In the instant case, the requisites for regularity of employment have been met as petitioner’s work was necessary or desirable in the usual business or trade of the employer which includes, as a pre-condition for its enfranchisement, its participation in the government’s news and public information dissemination. In addition, her work was continuous for a period of four years. This repeated engagement under contract of hire is indicative of the necessity and desirability of the petitioner’s work in private respondent ABC’s business.

For a contract to be valid, it should be shown that the fixed period was knowingly and voluntarily agreed upon by the parties. There should have been no force, duress or improper pressure brought to bear upon the employee; neither should there be any other circumstance that vitiates the employee’s consent. It should satisfactorily appear that the employer and the employee dealt with each other on more or less equal terms with no moral dominance being exercised by the employer over the employee. Moreover, fixed-term employment will not be considered valid where, from the circumstances, it is apparent that periods have been imposed to preclude acquisition of tenurial security by the employee.

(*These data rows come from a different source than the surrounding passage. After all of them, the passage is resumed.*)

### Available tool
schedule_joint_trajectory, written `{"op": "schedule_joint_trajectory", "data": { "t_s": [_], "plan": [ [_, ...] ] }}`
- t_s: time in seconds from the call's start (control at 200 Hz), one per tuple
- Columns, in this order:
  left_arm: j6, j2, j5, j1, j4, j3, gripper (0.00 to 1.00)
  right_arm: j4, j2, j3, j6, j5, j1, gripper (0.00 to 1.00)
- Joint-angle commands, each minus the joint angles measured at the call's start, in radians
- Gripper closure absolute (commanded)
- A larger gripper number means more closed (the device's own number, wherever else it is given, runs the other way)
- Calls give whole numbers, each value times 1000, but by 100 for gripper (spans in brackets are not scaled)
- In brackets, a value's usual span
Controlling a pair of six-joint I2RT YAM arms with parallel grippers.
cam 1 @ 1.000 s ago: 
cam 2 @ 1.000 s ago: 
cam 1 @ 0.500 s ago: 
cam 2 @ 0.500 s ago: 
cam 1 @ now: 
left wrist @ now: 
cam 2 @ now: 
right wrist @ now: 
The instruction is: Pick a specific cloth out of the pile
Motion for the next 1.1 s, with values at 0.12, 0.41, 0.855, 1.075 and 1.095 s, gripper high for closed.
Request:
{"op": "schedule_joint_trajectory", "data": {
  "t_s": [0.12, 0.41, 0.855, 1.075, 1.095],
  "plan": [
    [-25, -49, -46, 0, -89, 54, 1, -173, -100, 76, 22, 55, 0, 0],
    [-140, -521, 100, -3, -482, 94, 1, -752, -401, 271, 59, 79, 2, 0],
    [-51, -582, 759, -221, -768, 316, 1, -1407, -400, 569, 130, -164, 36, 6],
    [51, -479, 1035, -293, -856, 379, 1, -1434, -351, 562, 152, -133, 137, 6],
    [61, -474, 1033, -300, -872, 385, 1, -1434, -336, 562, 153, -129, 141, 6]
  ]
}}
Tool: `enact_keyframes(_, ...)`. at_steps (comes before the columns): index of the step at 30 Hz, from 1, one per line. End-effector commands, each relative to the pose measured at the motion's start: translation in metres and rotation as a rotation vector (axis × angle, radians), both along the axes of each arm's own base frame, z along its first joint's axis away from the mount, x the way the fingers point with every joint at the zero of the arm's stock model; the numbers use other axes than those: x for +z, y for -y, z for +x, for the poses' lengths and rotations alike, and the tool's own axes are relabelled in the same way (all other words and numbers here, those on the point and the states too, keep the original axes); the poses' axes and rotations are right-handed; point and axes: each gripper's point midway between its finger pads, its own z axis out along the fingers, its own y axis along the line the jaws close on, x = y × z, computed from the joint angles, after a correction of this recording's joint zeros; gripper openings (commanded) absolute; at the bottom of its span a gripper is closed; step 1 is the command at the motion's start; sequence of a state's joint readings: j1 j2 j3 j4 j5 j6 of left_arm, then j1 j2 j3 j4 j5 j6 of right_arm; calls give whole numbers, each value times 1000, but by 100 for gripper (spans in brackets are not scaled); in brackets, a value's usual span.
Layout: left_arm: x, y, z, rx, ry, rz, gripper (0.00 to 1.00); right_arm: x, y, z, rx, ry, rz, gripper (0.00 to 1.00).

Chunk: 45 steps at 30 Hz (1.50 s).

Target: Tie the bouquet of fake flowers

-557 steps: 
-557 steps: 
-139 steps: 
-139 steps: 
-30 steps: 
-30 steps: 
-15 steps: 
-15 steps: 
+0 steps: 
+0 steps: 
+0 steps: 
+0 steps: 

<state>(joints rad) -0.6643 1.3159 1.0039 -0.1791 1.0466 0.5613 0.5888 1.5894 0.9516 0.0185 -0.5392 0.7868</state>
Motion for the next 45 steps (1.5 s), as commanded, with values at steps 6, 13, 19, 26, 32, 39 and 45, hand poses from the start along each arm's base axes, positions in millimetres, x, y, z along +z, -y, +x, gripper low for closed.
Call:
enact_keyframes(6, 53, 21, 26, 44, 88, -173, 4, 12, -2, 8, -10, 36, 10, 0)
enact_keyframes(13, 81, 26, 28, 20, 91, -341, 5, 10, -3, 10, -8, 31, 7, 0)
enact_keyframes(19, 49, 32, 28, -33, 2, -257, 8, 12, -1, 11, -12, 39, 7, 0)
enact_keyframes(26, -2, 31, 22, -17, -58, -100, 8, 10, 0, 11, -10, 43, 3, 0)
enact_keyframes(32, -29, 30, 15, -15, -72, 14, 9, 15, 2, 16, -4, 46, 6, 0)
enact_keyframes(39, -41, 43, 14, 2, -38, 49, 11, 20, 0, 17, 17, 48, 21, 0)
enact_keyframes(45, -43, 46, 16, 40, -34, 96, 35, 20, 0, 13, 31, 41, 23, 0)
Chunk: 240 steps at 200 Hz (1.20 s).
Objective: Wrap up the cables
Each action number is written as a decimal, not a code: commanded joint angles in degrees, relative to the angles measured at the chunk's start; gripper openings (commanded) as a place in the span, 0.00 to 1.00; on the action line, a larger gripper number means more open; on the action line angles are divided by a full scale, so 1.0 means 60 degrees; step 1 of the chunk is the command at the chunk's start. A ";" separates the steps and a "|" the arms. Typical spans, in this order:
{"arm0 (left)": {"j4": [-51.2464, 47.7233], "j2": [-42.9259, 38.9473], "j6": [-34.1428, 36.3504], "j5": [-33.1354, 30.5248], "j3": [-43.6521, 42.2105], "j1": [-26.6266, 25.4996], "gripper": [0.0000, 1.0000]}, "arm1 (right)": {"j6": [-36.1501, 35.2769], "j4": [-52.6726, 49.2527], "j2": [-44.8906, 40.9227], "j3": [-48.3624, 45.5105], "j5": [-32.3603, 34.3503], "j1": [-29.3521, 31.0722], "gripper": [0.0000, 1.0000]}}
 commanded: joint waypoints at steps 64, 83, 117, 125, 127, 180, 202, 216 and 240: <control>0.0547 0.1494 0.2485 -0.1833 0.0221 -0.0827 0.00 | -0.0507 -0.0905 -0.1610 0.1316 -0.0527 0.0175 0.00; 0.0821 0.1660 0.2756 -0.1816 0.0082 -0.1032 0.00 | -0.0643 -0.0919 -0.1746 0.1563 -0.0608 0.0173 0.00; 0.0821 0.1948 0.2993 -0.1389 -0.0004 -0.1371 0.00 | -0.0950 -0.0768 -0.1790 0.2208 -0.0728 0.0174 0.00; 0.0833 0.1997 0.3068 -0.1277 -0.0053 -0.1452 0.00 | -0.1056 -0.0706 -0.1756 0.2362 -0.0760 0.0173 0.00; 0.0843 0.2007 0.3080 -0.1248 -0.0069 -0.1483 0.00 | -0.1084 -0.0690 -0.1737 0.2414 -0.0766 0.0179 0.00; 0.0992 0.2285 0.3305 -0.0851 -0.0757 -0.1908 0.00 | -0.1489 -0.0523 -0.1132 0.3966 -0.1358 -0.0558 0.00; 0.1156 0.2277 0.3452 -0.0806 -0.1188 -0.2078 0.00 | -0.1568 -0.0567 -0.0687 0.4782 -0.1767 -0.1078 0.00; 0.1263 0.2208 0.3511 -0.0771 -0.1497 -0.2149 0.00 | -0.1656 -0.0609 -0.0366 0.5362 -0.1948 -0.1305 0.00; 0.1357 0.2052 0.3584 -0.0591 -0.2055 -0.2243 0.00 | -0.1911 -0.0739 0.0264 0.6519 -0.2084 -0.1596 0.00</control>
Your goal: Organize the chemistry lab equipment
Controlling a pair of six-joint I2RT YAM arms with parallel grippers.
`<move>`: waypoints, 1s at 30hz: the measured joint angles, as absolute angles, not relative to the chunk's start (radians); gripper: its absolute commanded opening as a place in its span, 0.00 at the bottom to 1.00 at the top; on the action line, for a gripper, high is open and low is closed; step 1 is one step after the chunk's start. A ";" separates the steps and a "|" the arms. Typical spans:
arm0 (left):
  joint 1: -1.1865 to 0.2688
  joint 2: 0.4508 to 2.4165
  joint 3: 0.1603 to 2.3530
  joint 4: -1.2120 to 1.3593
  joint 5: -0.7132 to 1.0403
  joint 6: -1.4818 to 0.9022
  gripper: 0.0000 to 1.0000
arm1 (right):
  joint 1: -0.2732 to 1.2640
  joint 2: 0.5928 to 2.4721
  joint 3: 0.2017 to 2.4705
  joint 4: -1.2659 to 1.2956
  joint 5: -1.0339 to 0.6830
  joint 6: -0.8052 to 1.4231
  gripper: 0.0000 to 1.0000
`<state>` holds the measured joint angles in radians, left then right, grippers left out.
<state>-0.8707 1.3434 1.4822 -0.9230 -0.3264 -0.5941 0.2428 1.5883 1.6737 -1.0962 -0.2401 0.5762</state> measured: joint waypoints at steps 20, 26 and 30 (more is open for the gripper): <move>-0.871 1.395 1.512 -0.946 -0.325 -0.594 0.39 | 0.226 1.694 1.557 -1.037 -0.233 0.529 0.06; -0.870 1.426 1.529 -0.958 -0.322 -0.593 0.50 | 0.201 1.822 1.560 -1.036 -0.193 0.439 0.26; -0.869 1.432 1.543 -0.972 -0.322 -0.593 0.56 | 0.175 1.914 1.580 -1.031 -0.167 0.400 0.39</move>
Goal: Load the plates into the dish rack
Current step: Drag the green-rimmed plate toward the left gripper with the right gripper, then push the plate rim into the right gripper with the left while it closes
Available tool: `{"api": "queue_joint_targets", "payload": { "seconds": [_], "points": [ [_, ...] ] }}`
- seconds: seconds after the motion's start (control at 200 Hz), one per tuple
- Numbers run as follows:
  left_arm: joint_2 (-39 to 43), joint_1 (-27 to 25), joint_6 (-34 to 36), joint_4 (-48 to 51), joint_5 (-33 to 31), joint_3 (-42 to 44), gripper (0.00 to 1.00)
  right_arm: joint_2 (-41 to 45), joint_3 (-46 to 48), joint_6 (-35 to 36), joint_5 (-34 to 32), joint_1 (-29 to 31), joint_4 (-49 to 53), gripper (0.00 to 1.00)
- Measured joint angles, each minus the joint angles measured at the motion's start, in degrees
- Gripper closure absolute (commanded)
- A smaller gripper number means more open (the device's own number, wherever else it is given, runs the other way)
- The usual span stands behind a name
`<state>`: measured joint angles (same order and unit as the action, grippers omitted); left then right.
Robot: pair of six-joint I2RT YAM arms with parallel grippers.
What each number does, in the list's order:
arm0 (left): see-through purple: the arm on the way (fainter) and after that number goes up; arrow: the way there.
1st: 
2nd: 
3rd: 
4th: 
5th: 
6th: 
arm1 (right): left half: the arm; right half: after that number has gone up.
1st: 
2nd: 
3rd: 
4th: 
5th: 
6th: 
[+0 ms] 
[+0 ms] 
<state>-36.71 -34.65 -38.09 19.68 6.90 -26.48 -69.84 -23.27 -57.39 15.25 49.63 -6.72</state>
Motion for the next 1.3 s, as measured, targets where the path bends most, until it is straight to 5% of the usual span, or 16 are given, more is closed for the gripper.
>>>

In the case at bar, it does not appear that the employer and employee dealt with each other on equal terms.

Moreover, private respondents’ practice of repeatedly extending petitioner’s 3-month contract for four years is a circumvention of the acquisition of regular status. Hence, there was no valid fixed-term employment between petitioner and private respondents.

As a regular employee, petitioner is entitled to security of tenure and can be dismissed only for just cause and after due compliance with procedural due process. Since private respondents did not observe due process in constructively dismissing the petitioner, we hold that there was an illegal dismissal.